In short: faults like boundaries.
This principle has been of great help to me lately when investigating about a curious bug that affected a customer of mine, and, what’s more, only one of its iPads. It was a nasty bug, of the kind that is not easily reproducible but keeps popping up from time to time.
Usually what you do in such cases is asking the customer for trace logs, or, if none is available, ask her to describe how she got there and so on, in an effort to shed some light on the apparent randomness of that behavior. This approach only rarely succeeds, unfortunately, due to a multiplicity of factors (logs are not meaningful or not available, the customer is not able to describe correctly what she did and so on).
In such cases, which usually lead close to despair and to many hours sitting in front of a monitor in frustration, code review is really the only way to go. Still, in the face of a “perfect” code, where you can find no evident problem, what you really need is some criteria to guide your search. This is where boundary value analysis comes into the picture.

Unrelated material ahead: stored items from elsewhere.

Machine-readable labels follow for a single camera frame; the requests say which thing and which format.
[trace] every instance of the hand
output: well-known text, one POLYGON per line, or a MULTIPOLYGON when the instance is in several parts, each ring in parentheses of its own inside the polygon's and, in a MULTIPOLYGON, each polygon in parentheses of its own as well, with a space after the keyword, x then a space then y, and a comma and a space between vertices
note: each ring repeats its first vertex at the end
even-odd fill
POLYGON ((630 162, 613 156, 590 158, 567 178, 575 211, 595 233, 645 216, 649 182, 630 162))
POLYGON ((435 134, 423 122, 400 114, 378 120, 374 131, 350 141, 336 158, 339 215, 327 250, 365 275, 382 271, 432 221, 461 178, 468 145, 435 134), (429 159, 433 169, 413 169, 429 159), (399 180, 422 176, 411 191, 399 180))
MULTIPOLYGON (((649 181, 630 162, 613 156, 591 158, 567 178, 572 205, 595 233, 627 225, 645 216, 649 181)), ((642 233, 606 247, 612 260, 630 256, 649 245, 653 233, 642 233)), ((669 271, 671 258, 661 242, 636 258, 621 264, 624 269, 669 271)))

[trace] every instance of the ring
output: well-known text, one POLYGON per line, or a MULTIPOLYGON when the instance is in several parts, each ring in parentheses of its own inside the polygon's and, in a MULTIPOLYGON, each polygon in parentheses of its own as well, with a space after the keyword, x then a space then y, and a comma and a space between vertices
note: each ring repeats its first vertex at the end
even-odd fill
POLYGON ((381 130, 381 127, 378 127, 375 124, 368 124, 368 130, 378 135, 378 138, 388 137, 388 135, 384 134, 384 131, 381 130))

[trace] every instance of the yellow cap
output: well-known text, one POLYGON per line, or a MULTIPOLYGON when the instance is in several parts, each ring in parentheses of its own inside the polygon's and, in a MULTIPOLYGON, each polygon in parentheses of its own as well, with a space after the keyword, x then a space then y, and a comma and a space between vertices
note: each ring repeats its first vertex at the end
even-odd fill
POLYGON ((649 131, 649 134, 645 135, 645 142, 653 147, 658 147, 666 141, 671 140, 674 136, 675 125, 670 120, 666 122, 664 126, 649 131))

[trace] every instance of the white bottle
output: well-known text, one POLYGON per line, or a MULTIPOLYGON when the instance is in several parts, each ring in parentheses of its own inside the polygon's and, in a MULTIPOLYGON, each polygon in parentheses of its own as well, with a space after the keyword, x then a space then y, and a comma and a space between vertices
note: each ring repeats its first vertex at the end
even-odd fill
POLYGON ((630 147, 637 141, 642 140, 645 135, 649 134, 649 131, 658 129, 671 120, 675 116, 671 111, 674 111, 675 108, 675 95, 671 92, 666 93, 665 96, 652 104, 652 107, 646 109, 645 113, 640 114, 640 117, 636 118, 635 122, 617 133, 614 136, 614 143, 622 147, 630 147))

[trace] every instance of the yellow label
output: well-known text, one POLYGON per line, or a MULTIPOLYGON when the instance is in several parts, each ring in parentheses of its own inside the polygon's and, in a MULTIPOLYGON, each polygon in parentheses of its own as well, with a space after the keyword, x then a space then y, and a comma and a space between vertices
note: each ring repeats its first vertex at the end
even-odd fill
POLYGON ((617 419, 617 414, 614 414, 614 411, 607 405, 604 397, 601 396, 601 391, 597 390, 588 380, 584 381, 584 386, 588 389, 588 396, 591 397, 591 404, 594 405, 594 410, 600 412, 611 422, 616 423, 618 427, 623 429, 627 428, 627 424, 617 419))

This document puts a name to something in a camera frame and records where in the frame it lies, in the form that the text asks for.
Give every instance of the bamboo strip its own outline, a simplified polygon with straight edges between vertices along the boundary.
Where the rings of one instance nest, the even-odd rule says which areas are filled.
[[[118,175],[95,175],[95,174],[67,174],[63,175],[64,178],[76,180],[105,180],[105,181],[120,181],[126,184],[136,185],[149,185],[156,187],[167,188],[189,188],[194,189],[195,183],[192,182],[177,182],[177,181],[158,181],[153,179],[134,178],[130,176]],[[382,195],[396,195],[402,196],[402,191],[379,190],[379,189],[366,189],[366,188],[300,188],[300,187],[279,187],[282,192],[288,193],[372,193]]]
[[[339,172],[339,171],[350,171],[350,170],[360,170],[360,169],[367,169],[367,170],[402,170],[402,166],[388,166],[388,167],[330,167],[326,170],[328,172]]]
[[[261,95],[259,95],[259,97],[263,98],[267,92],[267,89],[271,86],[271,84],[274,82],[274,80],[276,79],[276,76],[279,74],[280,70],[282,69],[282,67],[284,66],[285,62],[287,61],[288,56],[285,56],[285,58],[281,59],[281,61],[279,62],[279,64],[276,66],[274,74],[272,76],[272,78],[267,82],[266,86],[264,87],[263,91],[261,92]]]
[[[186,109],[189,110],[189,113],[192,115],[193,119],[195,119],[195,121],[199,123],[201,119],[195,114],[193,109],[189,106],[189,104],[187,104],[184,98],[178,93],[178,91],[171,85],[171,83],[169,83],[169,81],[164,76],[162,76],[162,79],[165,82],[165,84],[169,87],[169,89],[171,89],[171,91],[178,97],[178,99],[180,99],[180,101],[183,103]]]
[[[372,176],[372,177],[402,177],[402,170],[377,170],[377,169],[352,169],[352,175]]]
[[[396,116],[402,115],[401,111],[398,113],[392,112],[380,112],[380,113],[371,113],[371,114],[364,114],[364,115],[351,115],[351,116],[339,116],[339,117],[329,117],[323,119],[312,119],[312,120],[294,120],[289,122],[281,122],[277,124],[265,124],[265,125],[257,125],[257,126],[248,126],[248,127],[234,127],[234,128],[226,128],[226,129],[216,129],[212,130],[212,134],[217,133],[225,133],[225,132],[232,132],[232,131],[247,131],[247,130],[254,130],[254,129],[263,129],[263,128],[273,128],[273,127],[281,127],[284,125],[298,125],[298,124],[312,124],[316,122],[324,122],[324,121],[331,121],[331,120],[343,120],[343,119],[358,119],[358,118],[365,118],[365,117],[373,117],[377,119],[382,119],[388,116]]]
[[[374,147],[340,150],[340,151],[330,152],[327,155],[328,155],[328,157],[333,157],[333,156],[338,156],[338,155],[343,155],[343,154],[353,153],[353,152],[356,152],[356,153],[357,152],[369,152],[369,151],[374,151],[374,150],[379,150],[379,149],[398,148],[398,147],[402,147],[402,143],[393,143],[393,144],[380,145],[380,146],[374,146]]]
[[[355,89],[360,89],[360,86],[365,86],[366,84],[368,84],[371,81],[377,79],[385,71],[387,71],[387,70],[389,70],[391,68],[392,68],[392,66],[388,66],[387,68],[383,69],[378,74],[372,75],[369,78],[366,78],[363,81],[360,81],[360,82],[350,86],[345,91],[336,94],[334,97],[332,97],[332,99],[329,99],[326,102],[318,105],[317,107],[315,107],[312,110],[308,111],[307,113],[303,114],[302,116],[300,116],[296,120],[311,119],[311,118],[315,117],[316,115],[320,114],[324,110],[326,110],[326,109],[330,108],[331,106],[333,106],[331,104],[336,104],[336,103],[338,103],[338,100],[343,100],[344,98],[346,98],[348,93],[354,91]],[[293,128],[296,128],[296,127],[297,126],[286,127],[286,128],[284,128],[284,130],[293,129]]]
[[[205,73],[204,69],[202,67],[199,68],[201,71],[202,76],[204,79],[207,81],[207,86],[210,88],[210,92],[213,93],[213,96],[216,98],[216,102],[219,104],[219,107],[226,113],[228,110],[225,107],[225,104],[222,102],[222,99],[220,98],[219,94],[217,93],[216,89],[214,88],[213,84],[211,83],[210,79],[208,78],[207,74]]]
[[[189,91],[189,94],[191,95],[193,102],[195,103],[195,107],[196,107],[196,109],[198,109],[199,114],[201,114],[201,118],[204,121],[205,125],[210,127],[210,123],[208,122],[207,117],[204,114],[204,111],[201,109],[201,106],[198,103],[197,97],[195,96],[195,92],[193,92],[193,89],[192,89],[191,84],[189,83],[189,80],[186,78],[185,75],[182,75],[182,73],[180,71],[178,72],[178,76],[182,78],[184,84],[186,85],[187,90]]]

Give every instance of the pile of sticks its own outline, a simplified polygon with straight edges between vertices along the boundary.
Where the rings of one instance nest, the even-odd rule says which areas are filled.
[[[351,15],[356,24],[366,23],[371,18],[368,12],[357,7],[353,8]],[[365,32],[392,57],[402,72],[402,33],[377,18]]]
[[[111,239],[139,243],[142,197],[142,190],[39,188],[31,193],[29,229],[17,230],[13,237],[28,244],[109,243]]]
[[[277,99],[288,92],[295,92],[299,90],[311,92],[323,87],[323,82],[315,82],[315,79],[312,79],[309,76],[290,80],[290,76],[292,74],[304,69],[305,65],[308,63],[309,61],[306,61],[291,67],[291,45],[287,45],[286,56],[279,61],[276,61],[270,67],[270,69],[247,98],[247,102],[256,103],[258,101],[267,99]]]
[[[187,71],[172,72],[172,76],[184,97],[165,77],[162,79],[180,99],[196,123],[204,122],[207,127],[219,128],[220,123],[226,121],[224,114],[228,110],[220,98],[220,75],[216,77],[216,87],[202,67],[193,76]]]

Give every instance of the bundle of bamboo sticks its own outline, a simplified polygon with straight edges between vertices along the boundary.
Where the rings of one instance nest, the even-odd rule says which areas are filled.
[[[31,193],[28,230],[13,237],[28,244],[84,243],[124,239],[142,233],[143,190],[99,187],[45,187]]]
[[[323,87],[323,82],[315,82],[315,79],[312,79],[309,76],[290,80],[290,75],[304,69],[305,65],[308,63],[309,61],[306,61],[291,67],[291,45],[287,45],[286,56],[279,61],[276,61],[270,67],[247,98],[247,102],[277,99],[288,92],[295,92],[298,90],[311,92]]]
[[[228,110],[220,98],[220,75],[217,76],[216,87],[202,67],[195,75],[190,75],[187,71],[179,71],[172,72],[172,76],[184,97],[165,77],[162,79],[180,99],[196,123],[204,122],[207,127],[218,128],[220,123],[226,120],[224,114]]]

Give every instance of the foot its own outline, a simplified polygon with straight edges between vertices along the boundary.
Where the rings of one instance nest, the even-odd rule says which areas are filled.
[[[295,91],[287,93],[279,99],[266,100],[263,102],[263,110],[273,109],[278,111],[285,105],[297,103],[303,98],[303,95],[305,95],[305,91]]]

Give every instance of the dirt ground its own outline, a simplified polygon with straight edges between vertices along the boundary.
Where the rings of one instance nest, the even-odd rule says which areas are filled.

If you like details, to better grasp the situation I am describing, here they are: the app was a simple, animated, CSS3 clock; its main feature was it’s unique, copyrighted design, that you can appreciate below, and it sported a continuous shift of the hands and some specific lightning to reproduce a realistic shadow effect of the clock hands against the background. What happened is that sometimes, launching the app, the seconds hand shadow, and only that, behaved in a crazy way. All of the other clock hands and their shadows continued to work correctly.
What was really striking at that was that all the three hands and their shadows used the same CSS3 animation; so why, in the first place, just one was not working. So this had to do with the specific position of the seconds hand shadow at the moment when the animation started, but, even more puzzling, that was exactly the same initial position of the seconds hands. And this one was always working smoothly. I was really lost.
When I started to review my code, I immediately noticed that there were indeed a few boundaries I could inspect. The animation was defined in terms of an interpolated rotation across four cardinal points. At each cardinal point, specified by its angle, the position of the clock hand and its shadow was defined in terms of rotation and translation respect to the 12-o’clock normal position.
Based on this, I designed a test to stress the animation when the starting time was close to those cardinal points. The test repeatedly started the animation by progressively advancing the start time a bit. It turns out that this approach was right, since it quickly showed that there was a tiny interval around one of those cardinal points where the seconds hand and its shadow were almost overlapped; almost: their distance was close to zero and definitely negligible, but definitely not zero (think 1.0e-16). This led to a number which was not proper CSS3, so the animation failed.
Rounding that tiny number to zero fixed the bug.
Summing things up: when the only resort you have to try and find a nasty bug is code review, boundary value analysis can be your valuable friend.